Using that formula, \(\theta\) can be calculated to be \(\frac{\pi}{3}\) and since \(\frac{\theta}{2}\) would be \(\frac{\pi}{6}\), a single rotation would bring \(|\psi\rangle\) to \(\frac{\pi}{2}\) which is \(|\beta\rangle\).

Furthermore, Nielsen and Chuang introduce another formula $$R \leq \lceil\frac{\pi}{4}\sqrt{\frac{N}{M}}\rceil$$ where R is the maximum integer number of rotations needed to rotate close to \(|\beta\rangle\).

So, for the two-qubit Grover’s algorithm, there are three other possibilities we currently do not have an oracle for (the reflection is always the same). But, if we think about this logically (an ingenious solution presented by Dr. Tzu-Chieh Wei — my mentor if you didn’t know) was utilizing X gates both before and after. For example, if we have the cZ gate and put two X gates on qubit 0 and qubit 1 both before and after, the cZ gate will change the amplitude of 00 to negative. This is because the cZ gate changes the amplitude to negative only if the input is 11. So clearly, two X gates would result in the amplitude becoming negative only if the input is 00. We can manipulate this to the other two possibilities to get the gates necessary to get ’01’ and ’10’.
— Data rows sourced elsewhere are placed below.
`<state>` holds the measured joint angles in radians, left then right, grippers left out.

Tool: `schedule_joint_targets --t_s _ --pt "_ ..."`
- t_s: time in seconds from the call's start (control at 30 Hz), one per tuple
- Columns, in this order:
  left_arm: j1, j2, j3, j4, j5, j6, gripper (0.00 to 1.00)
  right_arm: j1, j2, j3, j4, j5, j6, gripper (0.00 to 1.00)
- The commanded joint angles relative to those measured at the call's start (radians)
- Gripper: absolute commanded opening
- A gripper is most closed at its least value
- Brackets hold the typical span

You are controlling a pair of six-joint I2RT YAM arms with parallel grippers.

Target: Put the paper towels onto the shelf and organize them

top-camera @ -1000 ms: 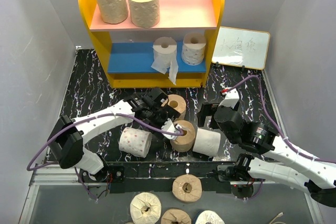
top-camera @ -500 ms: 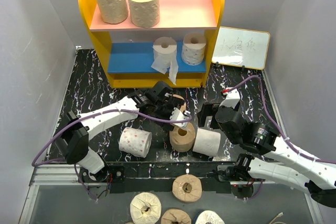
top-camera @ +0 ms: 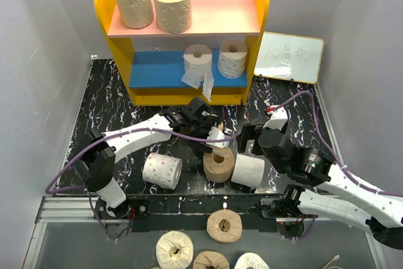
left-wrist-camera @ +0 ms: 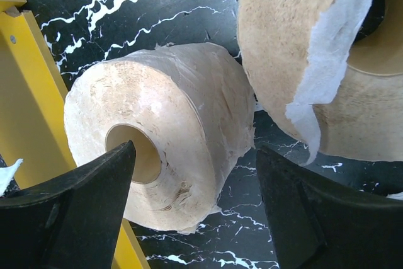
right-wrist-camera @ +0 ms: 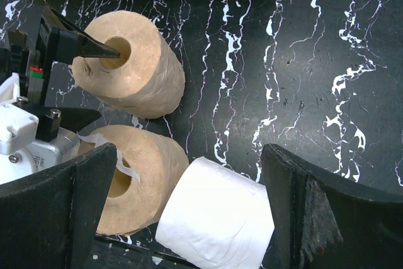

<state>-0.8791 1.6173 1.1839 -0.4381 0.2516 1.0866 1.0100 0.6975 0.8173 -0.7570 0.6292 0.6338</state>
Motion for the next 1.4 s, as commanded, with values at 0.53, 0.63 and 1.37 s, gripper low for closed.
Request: schedule_joint_targets --t_s 0.53,0.63,1.37 --pt "0.000 0.067 0.112 -0.098 -0.047 -0.032 0.40 0.002 -0.015 -0.007 0.051 0.004 -0.006 0.98" --pt "0.001 0.076 0.157 -0.130 -0.079 -0.047 0.36 0.002 -0.013 -0.007 0.053 0.004 -0.008 0.98" --pt "0.000 0.056 0.227 -0.228 -0.052 -0.007 0.53 0.001 -0.012 -0.007 0.056 -0.004 -0.011 0.98"
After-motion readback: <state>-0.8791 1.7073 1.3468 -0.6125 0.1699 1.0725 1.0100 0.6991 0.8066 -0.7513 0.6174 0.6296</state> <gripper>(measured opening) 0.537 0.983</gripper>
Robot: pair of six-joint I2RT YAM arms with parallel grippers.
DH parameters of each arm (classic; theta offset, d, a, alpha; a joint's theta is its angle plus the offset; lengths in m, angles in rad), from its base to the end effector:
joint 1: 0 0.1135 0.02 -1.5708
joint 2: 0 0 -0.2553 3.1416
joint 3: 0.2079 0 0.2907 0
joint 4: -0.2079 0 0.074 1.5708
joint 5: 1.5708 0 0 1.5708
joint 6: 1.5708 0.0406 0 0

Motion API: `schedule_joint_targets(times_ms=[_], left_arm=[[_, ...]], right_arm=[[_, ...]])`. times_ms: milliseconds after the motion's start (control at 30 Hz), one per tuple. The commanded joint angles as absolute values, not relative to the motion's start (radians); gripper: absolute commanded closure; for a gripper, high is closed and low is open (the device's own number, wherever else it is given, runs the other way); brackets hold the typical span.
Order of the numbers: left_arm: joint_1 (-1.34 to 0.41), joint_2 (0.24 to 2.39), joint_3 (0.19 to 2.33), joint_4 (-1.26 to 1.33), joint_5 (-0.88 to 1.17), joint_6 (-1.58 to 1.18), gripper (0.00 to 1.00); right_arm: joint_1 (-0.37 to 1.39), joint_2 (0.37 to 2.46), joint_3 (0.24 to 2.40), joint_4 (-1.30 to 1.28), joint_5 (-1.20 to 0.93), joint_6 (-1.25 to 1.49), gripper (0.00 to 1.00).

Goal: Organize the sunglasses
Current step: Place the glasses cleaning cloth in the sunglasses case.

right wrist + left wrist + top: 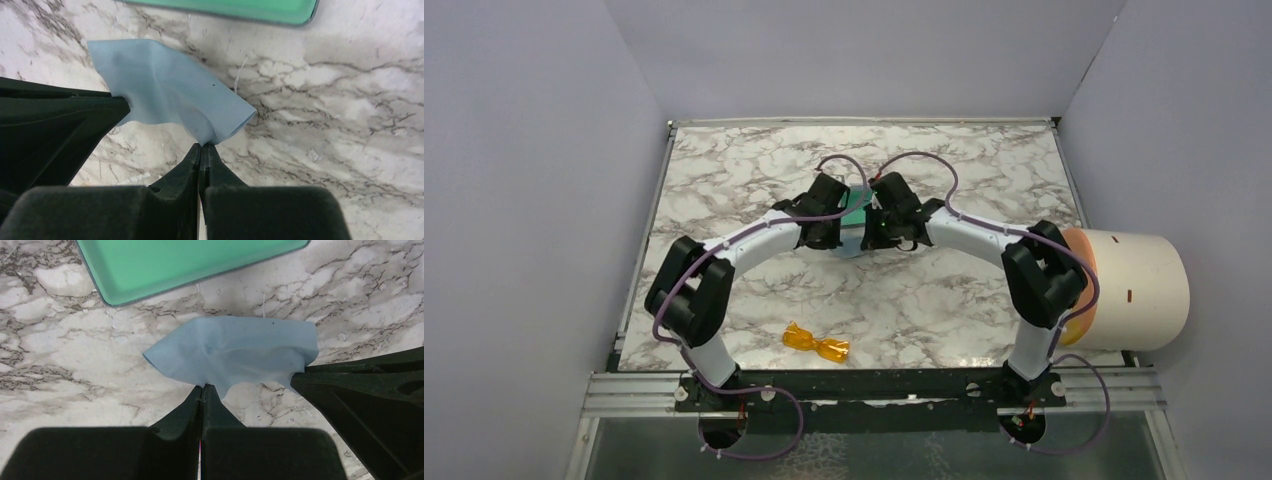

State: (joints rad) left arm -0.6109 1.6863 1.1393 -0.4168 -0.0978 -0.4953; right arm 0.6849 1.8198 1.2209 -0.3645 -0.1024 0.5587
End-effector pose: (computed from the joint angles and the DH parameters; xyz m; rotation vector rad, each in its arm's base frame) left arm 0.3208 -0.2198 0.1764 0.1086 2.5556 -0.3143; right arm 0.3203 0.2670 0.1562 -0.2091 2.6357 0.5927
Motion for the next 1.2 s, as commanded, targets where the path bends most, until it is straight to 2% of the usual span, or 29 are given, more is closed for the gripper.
schedule_joint_targets(times_ms=[0,533,1167], left_arm=[[-0.572,1.723,1.184,-0.364,-0.027,-0.471,1.00],[-0.464,1.808,1.292,-0.306,0.061,-0.449,1.00],[-0.403,1.876,1.302,-0.259,0.086,-0.395,1.00]], right_arm=[[0.661,1.854,1.296,-0.330,-0.128,0.539,0.99],[0.610,1.966,1.470,-0.348,-0.150,0.512,0.99],[0.583,2.060,1.540,-0.349,-0.139,0.478,0.99]])
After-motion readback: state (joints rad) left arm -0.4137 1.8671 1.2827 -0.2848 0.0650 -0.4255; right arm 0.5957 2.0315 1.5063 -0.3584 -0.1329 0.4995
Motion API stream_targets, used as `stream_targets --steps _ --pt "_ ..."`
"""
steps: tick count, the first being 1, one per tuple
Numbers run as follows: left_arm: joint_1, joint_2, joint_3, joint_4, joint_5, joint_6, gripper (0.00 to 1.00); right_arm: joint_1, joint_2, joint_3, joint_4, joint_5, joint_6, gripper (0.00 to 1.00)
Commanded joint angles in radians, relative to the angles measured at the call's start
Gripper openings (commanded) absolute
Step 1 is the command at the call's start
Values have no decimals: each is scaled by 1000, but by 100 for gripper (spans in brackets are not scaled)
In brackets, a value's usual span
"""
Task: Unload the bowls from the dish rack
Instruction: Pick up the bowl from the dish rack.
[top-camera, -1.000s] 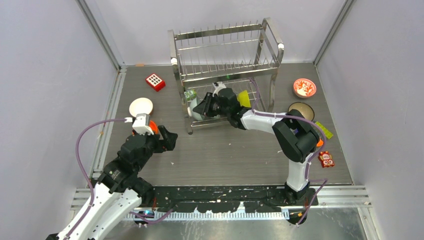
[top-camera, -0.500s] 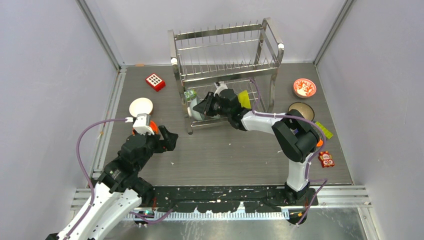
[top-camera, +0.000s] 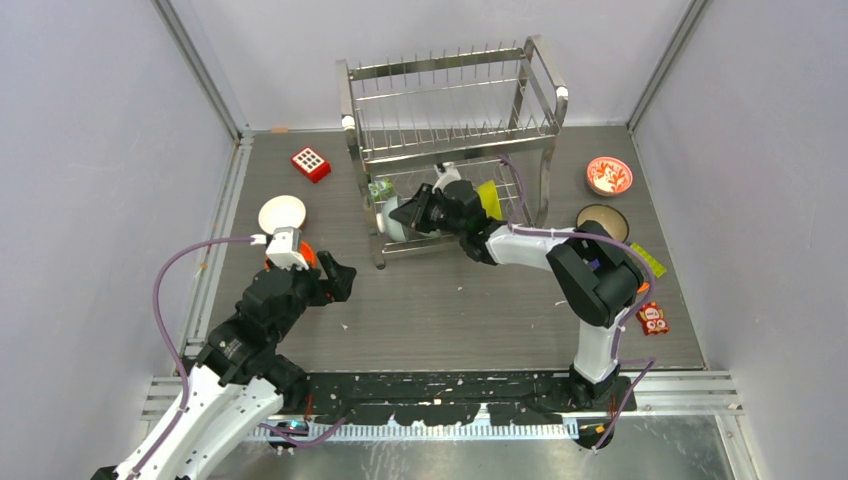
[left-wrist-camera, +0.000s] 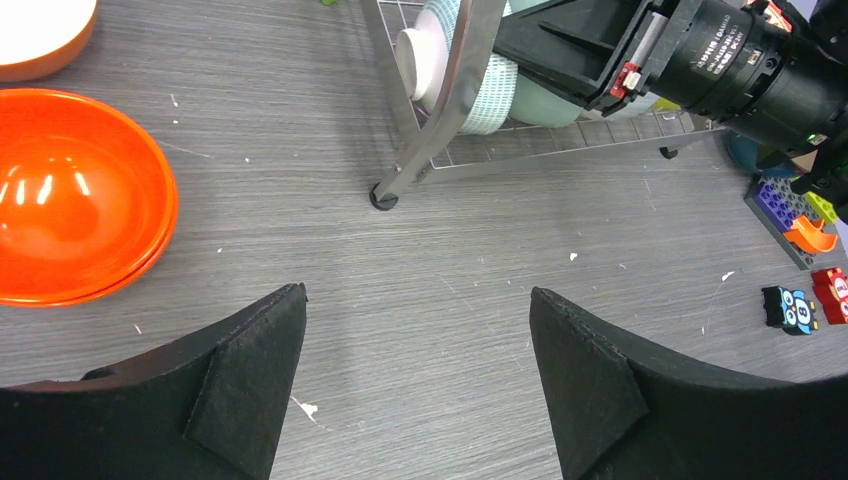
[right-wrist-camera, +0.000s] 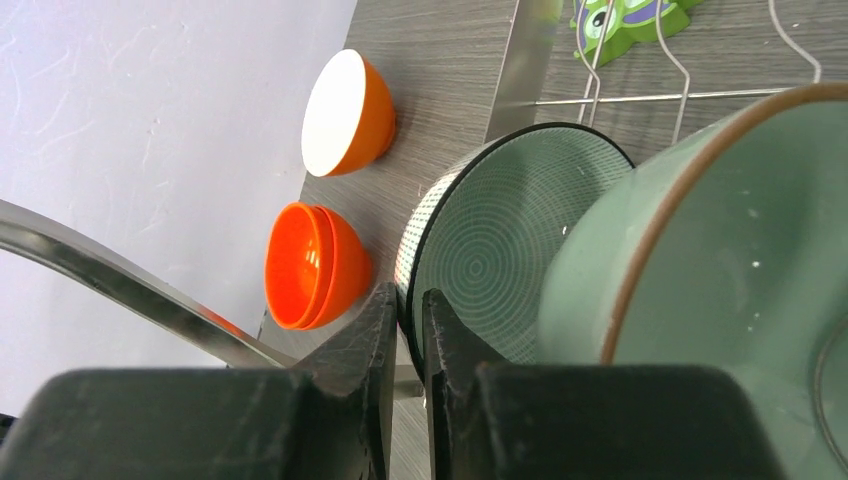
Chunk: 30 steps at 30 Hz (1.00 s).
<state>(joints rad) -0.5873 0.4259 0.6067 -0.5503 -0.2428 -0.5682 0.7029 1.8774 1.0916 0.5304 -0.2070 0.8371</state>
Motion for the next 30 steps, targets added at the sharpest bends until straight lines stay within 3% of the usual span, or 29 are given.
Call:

But, you recognize two X gates with a cZ gate in the middle right? It is the \(2|0\rangle\langle 0|-I\) inversion about the mean operator. That makes sense, though. Because \(|0\rangle\) is represented by \(\begin{bmatrix}
1 \\
0 \\
0 \\
.. \\
\end{bmatrix}\) depending on how many qubits there are and \(\langle 0|\) is represented by \(\begin{bmatrix}
1 & 0 & 0 & .. \end {bmatrix}\).

So multiplying them together and then by 2 would yield \(\begin{bmatrix}
2 & 0 & 0 & .. \\
0 & 0 & 0 & .. \\
0 & 0 & 0 & .. \\
.. & .. & .. & .. \\
\end{bmatrix}\).

Lastly, subtracting \(I\) gives

\(\begin{bmatrix}
1 & 0 & 0 & .. \\
0 & -1 & 0 & .. \\
0 & 0 & -1 & .. \\
.. & .. & .. & .. \\
\end{bmatrix} = -\begin{bmatrix}
-1 & 0 & 0 & .. \\
0 & 1 & 0 & .. \\
0 & 0 & 1 & .. \\
.. & .. & .. & .. \\
\end{bmatrix}\). Also, the negative sign in front of the matrix is effectively irrelevant.